Supplied data:
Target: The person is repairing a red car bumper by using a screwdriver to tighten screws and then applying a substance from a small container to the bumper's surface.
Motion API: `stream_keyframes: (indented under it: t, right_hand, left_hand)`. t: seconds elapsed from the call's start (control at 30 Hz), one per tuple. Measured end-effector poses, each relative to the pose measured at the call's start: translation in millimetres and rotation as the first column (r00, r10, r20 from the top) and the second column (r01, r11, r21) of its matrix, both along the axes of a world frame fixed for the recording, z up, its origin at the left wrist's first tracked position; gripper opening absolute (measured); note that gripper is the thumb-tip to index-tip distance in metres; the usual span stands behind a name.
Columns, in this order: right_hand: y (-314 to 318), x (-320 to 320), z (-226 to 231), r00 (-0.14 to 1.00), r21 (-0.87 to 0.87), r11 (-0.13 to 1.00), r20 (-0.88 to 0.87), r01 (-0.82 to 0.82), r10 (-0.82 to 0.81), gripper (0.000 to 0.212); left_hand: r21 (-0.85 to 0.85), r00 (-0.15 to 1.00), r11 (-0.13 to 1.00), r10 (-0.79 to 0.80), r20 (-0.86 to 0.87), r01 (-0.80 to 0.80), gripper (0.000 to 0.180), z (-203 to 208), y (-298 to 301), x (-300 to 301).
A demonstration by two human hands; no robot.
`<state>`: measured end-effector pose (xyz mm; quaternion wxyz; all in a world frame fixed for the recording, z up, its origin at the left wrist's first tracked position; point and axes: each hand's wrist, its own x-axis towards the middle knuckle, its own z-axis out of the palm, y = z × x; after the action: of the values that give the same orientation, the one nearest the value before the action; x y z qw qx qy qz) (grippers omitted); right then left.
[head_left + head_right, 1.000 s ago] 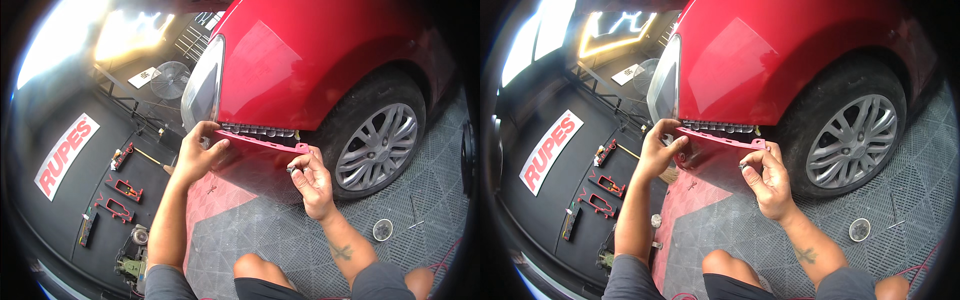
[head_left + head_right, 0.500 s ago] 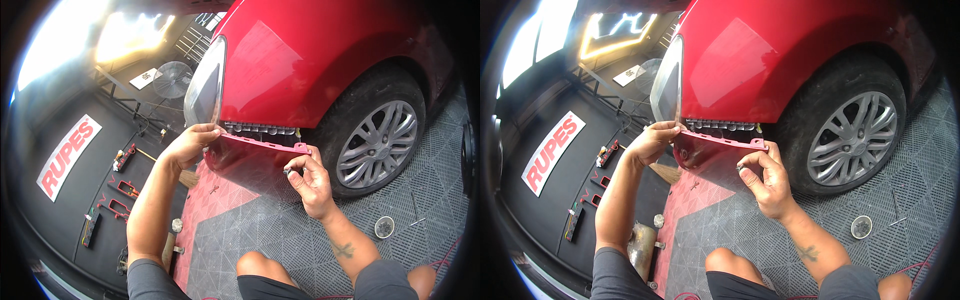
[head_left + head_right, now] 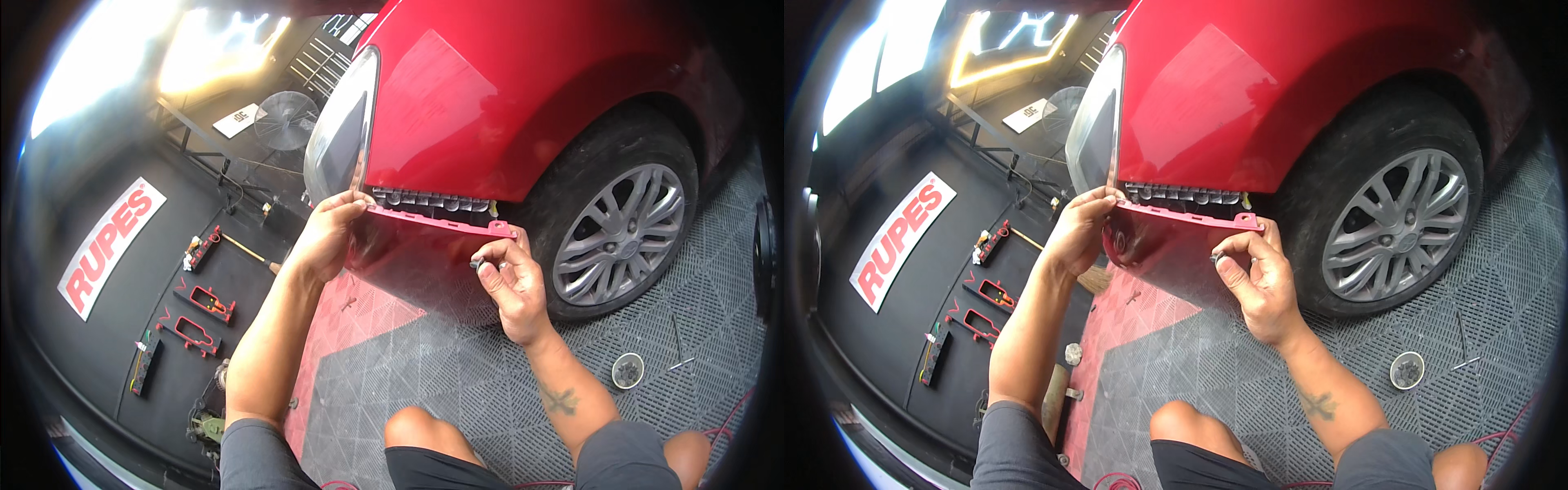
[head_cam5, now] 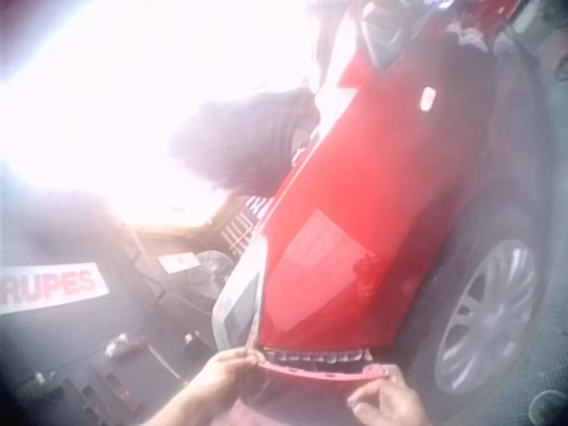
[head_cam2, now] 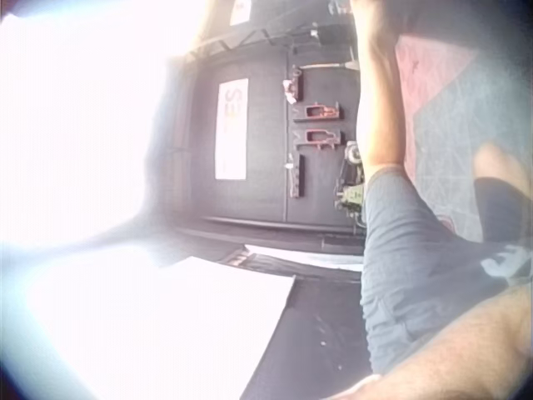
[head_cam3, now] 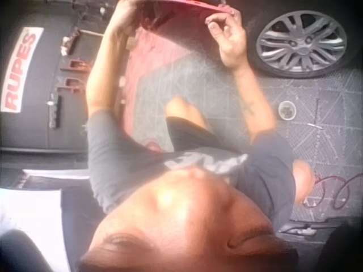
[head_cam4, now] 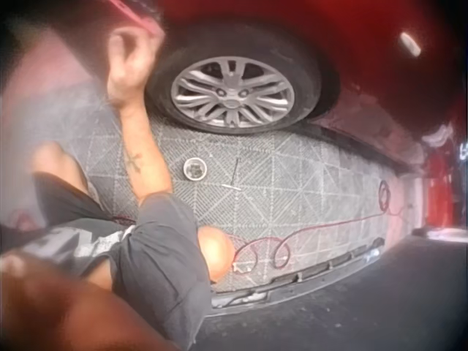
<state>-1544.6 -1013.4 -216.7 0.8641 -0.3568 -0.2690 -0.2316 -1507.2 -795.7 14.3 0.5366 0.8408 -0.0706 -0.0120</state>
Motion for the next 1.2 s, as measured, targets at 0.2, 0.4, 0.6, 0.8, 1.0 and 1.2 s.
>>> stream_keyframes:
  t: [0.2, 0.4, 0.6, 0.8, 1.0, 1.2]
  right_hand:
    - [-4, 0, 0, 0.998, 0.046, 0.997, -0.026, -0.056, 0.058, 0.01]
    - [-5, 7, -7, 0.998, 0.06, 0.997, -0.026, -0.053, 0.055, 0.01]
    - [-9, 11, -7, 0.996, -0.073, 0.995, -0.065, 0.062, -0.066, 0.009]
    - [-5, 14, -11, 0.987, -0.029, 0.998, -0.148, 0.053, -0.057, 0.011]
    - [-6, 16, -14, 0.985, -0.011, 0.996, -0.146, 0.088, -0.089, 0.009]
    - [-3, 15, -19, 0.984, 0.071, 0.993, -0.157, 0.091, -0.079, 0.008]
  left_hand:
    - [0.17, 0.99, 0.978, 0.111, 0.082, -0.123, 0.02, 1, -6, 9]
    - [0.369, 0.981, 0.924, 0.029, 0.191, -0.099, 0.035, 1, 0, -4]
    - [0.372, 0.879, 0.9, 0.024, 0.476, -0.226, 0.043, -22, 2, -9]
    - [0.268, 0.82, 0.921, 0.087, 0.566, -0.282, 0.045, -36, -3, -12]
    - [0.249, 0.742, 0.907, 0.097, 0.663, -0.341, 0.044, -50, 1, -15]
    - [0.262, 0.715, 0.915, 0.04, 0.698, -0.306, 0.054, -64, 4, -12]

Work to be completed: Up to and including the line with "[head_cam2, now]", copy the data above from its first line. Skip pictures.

Output for this task:
Target: The person is repairing a red car bumper by using a screwdriver to tighten screws and then applying a substance from a small container to the bumper's surface.
Motion API: `stream_keyframes: (indented under it: t, right_hand, left_hand)`. t: seconds elapsed from the call's start (control at 30 Hz), one per tuple. Measured end-effector poses, each relative to the pose measured at the call's start: translation in millimetres and rotation as the first column (r00, r10, r20 from the top) and the second column (r01, r11, r21) of its matrix, both along the axes of a world frame fixed for the recording, z up, its origin at the left wrist's first tracked position; gripper opening absolute (measured); note that gripper is the thumb-tip to index-tip distance in metres; the usual span stands behind a name.
Columns, in this order: right_hand: y (-314 to 318), x (-320 to 320), z (-226 to 231), r00 (-0.14 to 1.00), r21 (-0.87 to 0.87), r11 (-0.13 to 1.00), r20 (-0.88 to 0.87), r01 (-0.82 to 0.82), r10 (-0.82 to 0.81), gripper (0.000 to 0.212); left_hand: r21 (-0.85 to 0.85), r00 (-0.15 to 1.00), r11 (-0.13 to 1.00), r10 (-0.79 to 0.80), r20 (-0.86 to 0.87), r01 (-0.80 to 0.80), gripper (0.000 to 0.180), z (-203 to 208), y (-298 to 301), x (-300 to 301).
A demonstration by two human hands; no robot.
`<state>`: measured end-effector pose (xyz mm; quaternion wxyz; all in a world frame fixed for the recording, z up, its origin at the left wrist's first tracked position; point and axes: each hand's wrist, its own x-axis towards the middle knuckle, its own z-axis out of the palm, y = z × x; after the action: of the values that give the same orientation, the one nearest the value before the action; x y z qw qx qy qz) (grippers omitted); right then left.
[head_left + head_right, 1.000 s ago] 
[head_left + head_right, 0.500 s ago] 
[head_left + head_right, now] 
[head_cam5, now] 
[head_cam2, now] 

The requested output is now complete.